This year, the annual argument over A-levels and the alleged decline in standards began even be-fore the results were published. And why not? Nobody has ever bothered with the facts on this matter before putting finger to keyboard or mouth to microphone. Nothing creates such apoplexy among the British elite as the idea that what was once available only to themselves - in this case, educational achievement and university places - should now be available to the masses.
A-level pass rates have risen for 22 consecutive years and as many as one in five of the entrants now receives an A grade. A-levels must therefore be easier than they were, the critics say, either because the questions are less challenging or because the marking is more lenient or both. In response, David Miliband, the schools standards minister, insists that the teaching is better and the pupils harder-working. The sort of intelligence that enables people to pass A-levels does not exist in some fixed quantity, he says; education tries to develop intelligence, and in recent years it has done so.
Mr Miliband has the better case, but the whole argument is spurious. The rise in pass rates should not surprise us in the least. Fifty-one years ago, nobody had run a four-minute mile. It is not suggested that the mile has since got shorter or that stopwatches have been rigged. We accept that coaching and training techniques have improved out of recognition, that facilities are far superior, that athletes have better diets and that their expectations of what they can achieve have risen. Likewise, teachers are smarter at drilling pupils for exams, classes are smaller and schools better equipped. Millions of children enjoy quiet, warm, comfortable places to study at home as they would not have done 50 years ago. Information, both from the internet and from books around the home, is more plentiful. Parents, educated to a higher level themselves, hold greater expectations for their children and can offer better support. Moreover, every exam reform of the past 30 years - whether introduced by Tory or by Labour ministers - has been designed to close the gap between pupils' potential and achievement. For example, a wider range of assessment methods gives bright candidates who are not at their best in traditional three-hour written exams a chance to shine. Does this make exams easier? Only in the same sense that better athletics tracks make running the mile easier.
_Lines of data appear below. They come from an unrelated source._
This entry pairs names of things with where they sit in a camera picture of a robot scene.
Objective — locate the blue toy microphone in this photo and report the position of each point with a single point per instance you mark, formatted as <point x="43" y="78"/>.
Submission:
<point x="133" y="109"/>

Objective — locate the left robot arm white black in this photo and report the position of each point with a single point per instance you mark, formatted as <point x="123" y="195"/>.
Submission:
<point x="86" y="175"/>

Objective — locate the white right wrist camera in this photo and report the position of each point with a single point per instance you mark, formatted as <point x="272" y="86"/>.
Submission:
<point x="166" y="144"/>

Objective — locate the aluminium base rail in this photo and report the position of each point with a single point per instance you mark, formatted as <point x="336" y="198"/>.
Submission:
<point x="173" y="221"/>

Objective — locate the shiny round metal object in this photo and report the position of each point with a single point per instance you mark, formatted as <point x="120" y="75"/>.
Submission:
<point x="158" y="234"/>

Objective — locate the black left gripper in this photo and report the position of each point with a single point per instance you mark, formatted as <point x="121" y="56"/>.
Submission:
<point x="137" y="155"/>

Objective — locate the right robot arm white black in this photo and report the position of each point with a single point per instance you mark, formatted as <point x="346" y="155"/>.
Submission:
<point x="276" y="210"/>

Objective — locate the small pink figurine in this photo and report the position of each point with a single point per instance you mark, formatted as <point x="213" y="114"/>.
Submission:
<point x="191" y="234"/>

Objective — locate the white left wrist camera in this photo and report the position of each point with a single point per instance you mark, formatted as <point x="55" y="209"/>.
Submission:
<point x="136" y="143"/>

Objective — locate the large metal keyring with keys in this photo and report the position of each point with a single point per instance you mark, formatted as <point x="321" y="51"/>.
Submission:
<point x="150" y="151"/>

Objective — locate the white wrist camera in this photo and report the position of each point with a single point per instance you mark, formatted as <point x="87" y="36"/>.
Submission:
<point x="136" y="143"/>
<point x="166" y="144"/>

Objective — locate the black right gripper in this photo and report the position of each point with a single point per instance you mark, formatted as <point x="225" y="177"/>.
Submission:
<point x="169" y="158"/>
The arguments over A-levels betray confusion about their function. They do not test a specific body of skills or know-ledge in the way that a medical or accountancy exam does; they are not guarantors of competence, protecting the public against misdiagnosis of disease or against false company accounts. They are rationing devices, which regulate entry to universities and professions. This was explicitly recognised before 1987, when grades were awarded to fixed percentages of the entrants, with the top 10 per cent getting As and the bottom 30 per cent being failed. Even if standards were then rising, they could not be reflected in the grades awarded; nor, for that matter, could we know if standards were falling.
Now, rightly or wrongly, it is judged that society and the economy need more graduates and more professionally qualified people. Jobs that formerly required at most the equivalent of GCSEs now require A-levels. If as many as 30 per cent were still failed, hospitals would be denuded of nurses and libraries of librarians. (It may be argued that entry thresholds to such jobs should be lower, but that is an entirely separate question.) In reality, however, the argument is not so much about A-level pass rates as about the apparent ease of getting the A grade. Here, it is judged, the exam fails in its rationing function, because it no longer provides sufficiently fine distinctions among bright entrants to allow Oxford, Cambridge and other elite universities to select the very best performers. Mr Miliband appears to sympathise, and hints that he may introduce some kind of super A grade.
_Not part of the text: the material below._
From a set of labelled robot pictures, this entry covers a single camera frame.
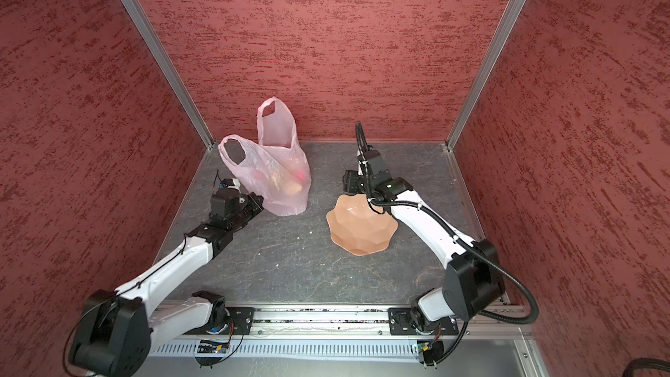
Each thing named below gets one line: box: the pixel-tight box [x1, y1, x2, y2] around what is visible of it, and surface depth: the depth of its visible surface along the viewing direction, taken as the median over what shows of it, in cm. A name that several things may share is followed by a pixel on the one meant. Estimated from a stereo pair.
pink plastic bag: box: [218, 96, 313, 217], surface depth 93 cm
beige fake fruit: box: [284, 180, 303, 195], surface depth 98 cm
But why should a Labour government strive to help Oxford and Cambridge perpetuate an elitist system? A new, more exclusive top grade would clearly help the fee-charging schools, which have the resources to cram candidates for the best results and entry exams that ensure they recruit children who can achieve such results. They could then step up the marketing of their unique selling point: their capacity to deliver elite university places. It is harder to see how the new grade would benefit the country. By what right do Oxford and Cambridge lay claim to the "best" students? Who is to say that Wolverhampton or Kingston, ex-polytechnics with a stronger vocational bent, should not have them? Labour should work for a system that spreads talent more widely.
A magazine for the family
After stealing the Tories' policies, new Labour has inevitably gone on to steal the Tories' wives. But that the wife should be Kimberly Fortier, publisher of the Spectator, seems surprising. Isn't that magazine the enemy of those who undermine the family? Alas, no: it may still get its politics from the Telegraph, but it now gets its morals from the Daily Sport. First, there was the columnist who denounced the permissive society by day while hiring prostitutes by night. Then a writer left his wife and children for a floozie on the reception desk. Now we have Ms Fortier, who made a move on an old man who was in no position to see her coming. NS staff, by contrast, are faithful and pure (arts writers obviously excepted). True moralists should abandon the Spectator and join us. We will uphold family values - and urge antisocial behaviour orders against the Home Secretary, his mistress and all their Tory accomplices.